The correlation story is very clear here: Raman tracks renters, youth, rent control support, and anti-Prop 36 politics. Urban Professionals gave her 43.9 while holding Pratt to 17.1. This is the renter-youth-professional left in electoral form.
Multiracial Progressive Tenants
This was one of the most accurate top-three projections. Raman, Bass, and Pratt all landed almost exactly where expected. The main difference was Huang and Miller underperforming and "Other" overperforming.
That "Other" number, 9.6, stands out. This cluster may have had more localized, ethnic, protest, or low-information fragmentation than the projection model captured. The many smaller ethnic communities, between Thai Town, Filipinotown, Little Bangladesh, and Koreatown may have voted for minor candidates on ethnic lines or at random.
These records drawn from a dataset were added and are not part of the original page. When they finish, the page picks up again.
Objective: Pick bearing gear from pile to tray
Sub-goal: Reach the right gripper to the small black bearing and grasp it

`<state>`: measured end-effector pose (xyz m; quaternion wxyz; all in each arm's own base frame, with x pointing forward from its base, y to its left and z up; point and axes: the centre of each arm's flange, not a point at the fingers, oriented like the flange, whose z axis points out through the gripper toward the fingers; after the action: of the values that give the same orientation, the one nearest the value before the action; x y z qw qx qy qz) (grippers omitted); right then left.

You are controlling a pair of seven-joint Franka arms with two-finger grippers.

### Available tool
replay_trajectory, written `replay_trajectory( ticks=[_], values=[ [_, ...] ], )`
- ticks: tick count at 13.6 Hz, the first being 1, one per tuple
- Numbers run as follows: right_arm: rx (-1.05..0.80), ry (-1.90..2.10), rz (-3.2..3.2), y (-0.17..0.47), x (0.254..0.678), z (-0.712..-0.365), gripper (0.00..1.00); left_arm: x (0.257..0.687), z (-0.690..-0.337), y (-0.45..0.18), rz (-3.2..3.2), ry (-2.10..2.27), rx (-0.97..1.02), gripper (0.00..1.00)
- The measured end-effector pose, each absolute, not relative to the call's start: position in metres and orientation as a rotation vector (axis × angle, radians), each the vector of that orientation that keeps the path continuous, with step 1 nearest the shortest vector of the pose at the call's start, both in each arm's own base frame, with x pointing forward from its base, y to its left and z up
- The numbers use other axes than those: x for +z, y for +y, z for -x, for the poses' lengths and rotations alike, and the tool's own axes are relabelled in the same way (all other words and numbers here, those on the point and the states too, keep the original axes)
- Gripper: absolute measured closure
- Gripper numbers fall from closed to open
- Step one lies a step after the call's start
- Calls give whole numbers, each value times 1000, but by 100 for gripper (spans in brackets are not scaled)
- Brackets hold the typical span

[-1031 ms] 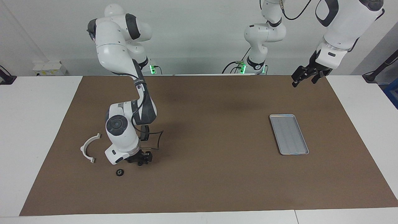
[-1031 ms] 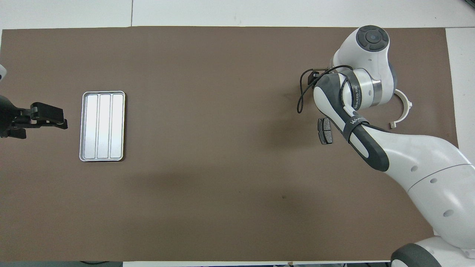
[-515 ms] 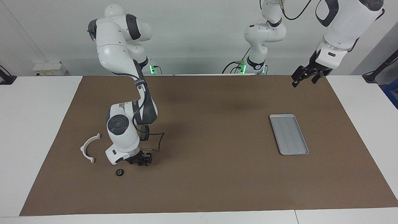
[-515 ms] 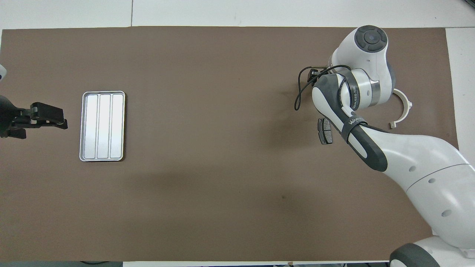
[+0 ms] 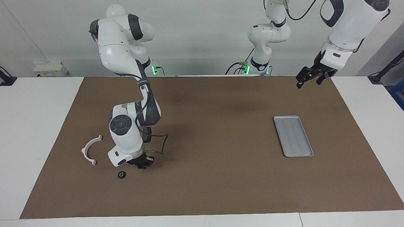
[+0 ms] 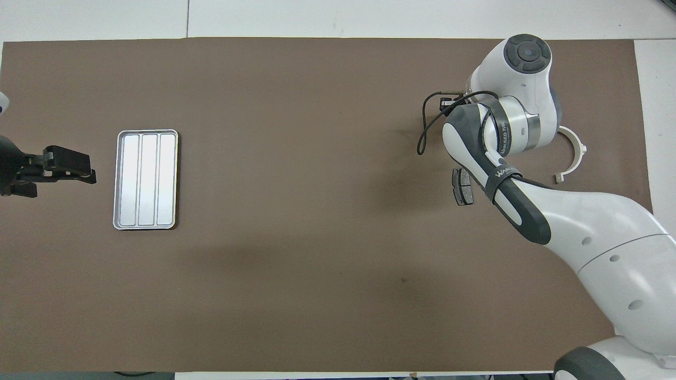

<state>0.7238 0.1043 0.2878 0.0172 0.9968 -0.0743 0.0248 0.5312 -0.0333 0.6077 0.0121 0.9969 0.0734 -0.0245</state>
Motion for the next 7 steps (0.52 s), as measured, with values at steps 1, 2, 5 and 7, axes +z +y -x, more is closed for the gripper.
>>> replay_trajectory(
  ticks=[1,2,5,7],
  values=[
    [77,-231,-3097,104,288,-724,76,608,-531,-33,-3108,229,-77,0],
    [74,-231,-3097,104,288,-724,76,608,-531,-33,-3108,229,-76,0],
    [-16,-229,-3064,101,301,-722,76,608,-531,-33,-3108,229,-77,0],
    [-76,-209,-3047,116,348,-720,76,608,-531,-33,-3108,229,-76,0]
  ],
)
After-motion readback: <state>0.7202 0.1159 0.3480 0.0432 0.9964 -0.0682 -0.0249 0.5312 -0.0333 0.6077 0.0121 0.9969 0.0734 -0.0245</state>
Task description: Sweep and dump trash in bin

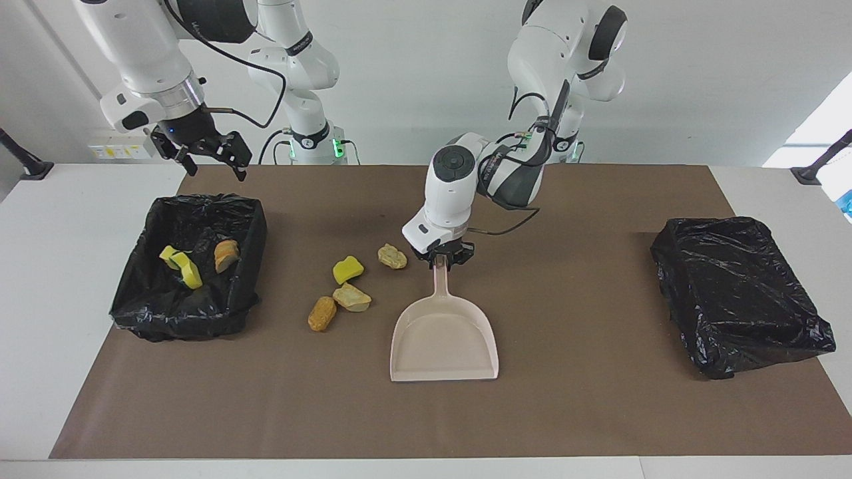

Huang's 5.9 was her best cluster result, but still far below the projected 12, perhaps reaching some lower-information racially-polarized Asian voters.
Gentrifying Northeast LA
Before the election, we called this "Commie Corridor lite," and the result fits almost perfectly. Raman won big, but not as overwhelmingly as in the Corridor. Pratt was exactly on projection. Bass overperformed by 4.4. Huang collapsed.
This is one of the most interesting Bass/Raman overlap zones. The area is progressive, but more homeowner-inflected and less intensely left than Echo Park/Silver Lake. Raman still won by nearly 10 points, which is impressive. But Bass getting 31.4 shows that the institutional Democratic vote remained significant even in a left-trending geography. Her relative strength with Latino voters kept her competitive in this region.
Compared with past elections, Raman's 41.3 is below Mejia's 59.3 and above Viola's 11.6 by a mile. Again, this means the left geography did not behave like a pure protest vote. It behaved like a strategic progressive electorate.
Looking to November
Bass survived because Black LA and Latino-labor LA held. Raman advanced because the left consolidated behind her and she broke into Westside liberals. Pratt failed because his support was geographically real but too narrow: he matched or exceeded Trump among affluent homeowners, but he failed to inherit Trump 2024's gains among Latino and working-class multiracial voters. The general election will be fought on the ground where the primary was closest — the Westside, and a Latino LA that both finalists now have reason to contest.